Born July 11, 1851 in Nice, France, Alfred was an only child.  His mother, an artist, raised him by herself after a divorce from his father, a physician.

He started studying medicine, but decided to study psychology on his own -- being independently wealthy left him free to do what he pleased!  He worked with the psychiatrist Charcot at La Salpetriere, where he studied hypnosis.

In 1891, he moved to Paris to study at the physiological-psychology lab at the Sorbonne, where he developed a variety of research interests, especially, of course, involving individual differences.  In 1899, he and his graduate student, Theodore Simon (1873-1961) were commissioned by the French government to study retardation in the French schools, and to create a test to differentiate normal from retarded children.

After marriage, he began studying his own two daughters and testing them with Piaget-like tasks and other tests.  This led to the publication of The Experimental Study of Intelligence in 1903.

In 1905, Binet and Simon came out with the Binet-Simon Scale of Intelligence, the first test permitting graduated, direct testing of intelligence.  They expanded the test to normal children in 1908, and to adults in 1911.

Binet believed intelligence to be complex, with many factors, and not to be a simple, single entity.  He didn’t like the use of a single number as developed by William Stern in 1911 -- the intelligence quotient or IQ.  He also believed that, though genetics may set upper limits on intelligence, most of us have plenty of room for improvement with the right kind of education.

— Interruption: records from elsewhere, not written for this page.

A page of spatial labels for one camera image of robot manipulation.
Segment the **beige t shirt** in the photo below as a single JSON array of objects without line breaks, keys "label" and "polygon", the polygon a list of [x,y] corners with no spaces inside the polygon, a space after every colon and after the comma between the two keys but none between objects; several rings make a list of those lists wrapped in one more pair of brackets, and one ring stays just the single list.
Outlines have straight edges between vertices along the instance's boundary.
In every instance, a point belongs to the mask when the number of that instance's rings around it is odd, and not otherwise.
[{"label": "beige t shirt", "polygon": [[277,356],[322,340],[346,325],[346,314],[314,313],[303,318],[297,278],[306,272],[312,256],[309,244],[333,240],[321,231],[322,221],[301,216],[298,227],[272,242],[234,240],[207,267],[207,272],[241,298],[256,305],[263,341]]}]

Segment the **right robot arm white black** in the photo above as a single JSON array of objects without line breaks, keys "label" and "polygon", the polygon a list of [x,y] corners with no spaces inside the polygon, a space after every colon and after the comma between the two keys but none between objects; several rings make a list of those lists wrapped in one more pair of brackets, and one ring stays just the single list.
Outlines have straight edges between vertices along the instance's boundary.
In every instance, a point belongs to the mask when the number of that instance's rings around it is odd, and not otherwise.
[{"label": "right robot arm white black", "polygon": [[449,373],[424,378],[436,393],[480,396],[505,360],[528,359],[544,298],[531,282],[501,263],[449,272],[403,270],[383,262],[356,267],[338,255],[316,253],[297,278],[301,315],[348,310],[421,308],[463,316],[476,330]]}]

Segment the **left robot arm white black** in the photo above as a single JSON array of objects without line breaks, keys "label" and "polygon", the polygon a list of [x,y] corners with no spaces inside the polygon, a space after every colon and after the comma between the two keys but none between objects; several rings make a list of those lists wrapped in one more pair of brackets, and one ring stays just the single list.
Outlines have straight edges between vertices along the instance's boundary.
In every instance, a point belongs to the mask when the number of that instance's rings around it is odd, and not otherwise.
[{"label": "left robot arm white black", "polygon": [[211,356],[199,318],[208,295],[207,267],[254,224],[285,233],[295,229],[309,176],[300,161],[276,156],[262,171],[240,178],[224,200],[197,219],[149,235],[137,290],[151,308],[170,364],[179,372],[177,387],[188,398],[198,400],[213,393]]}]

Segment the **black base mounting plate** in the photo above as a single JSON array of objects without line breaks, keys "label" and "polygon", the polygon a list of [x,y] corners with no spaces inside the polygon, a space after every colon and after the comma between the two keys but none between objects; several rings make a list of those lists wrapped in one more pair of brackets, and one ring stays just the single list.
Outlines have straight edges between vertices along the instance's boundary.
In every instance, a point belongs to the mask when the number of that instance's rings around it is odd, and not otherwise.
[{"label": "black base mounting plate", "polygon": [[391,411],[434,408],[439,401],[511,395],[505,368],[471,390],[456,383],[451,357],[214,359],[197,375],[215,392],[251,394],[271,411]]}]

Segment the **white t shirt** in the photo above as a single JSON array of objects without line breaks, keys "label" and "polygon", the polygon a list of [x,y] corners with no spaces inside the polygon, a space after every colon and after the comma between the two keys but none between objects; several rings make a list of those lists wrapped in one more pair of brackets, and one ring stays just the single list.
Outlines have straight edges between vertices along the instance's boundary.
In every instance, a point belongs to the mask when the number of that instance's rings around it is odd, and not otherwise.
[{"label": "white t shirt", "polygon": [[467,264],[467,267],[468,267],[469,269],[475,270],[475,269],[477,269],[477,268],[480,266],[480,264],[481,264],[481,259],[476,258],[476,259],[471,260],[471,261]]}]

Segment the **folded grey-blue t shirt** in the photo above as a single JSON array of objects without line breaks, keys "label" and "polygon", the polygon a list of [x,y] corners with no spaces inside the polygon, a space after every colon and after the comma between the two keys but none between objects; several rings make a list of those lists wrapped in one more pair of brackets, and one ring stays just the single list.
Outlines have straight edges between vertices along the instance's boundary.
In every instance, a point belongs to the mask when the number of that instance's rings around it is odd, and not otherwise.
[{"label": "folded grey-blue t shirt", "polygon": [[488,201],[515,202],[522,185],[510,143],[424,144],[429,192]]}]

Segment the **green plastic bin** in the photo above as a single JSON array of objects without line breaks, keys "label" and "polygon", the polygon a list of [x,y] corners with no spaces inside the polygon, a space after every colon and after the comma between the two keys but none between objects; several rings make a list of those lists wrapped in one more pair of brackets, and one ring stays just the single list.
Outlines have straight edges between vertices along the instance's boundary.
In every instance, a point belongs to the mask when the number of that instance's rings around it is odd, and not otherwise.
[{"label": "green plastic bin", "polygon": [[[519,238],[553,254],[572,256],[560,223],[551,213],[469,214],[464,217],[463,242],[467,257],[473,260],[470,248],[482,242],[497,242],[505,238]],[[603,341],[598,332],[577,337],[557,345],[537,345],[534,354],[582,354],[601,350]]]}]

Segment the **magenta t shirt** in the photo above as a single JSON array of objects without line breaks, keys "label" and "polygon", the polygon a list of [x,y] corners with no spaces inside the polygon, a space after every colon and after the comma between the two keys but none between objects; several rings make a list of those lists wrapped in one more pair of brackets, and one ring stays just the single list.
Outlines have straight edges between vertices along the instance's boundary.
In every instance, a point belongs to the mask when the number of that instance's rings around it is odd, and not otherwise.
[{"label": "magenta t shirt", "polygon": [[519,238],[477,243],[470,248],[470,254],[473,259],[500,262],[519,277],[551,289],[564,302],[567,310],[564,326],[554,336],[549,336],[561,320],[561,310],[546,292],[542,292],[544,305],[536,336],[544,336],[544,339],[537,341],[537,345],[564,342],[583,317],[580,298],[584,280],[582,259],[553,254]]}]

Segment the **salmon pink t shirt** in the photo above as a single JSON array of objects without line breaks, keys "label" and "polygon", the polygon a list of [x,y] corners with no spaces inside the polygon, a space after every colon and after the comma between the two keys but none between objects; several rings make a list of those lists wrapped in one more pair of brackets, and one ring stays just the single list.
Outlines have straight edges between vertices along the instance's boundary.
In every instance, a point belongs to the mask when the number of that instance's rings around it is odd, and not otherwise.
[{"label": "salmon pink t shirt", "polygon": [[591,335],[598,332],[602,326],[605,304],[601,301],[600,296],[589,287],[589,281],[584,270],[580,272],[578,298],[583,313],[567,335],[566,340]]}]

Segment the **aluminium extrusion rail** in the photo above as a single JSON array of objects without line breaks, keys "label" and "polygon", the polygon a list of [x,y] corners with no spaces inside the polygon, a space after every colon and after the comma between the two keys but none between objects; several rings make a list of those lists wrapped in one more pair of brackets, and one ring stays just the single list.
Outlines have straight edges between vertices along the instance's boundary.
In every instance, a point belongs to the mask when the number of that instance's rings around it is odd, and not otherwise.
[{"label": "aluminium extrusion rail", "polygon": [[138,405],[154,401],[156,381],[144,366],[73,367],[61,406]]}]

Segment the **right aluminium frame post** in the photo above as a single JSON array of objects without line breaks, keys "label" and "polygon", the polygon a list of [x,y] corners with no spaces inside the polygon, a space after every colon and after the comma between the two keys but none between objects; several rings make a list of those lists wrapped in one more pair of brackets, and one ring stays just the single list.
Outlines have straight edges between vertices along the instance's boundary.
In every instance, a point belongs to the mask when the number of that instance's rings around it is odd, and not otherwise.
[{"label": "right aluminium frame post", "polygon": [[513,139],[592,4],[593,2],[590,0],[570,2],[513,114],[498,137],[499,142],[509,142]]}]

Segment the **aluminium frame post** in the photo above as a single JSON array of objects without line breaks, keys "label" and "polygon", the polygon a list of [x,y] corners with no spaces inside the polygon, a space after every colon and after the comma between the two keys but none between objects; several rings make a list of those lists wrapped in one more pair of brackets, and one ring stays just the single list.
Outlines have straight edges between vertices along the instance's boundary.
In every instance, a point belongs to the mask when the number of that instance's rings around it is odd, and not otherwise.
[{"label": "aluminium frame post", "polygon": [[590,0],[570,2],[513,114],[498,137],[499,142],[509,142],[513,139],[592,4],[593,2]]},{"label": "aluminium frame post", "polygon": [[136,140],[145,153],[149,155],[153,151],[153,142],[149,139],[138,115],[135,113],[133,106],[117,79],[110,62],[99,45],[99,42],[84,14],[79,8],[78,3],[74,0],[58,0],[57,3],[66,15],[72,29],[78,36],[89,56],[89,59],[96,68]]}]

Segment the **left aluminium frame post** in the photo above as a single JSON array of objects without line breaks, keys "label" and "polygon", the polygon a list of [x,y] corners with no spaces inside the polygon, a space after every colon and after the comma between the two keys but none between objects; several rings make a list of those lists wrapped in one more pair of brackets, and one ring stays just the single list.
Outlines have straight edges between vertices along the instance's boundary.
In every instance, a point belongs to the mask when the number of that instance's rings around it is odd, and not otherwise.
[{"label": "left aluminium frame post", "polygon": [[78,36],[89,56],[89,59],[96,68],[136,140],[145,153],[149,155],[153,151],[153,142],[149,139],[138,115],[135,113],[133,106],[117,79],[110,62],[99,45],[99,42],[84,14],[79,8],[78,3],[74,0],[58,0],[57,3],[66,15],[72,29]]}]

He cautioned that his tests should be used with restraint:  Even a child two years behind his age level may later prove to be brighter than most!  He was afraid that IQ would prejudice teachers and parents, and that people would tend to view it as fixed and prematurely give up on kids who score low early on.

He suggested something he called mental orthopedics:  Exercises in attention and thought that could help disadvantaged children “learn how to learn.”  He died in 1911, a man way ahead of his time, and wiser than most!

Binet’s fears were well founded.  For example, Charles Spearman (1863-1945) introduced the idea that “general intelligence” (g) was real, unitary, and inherited.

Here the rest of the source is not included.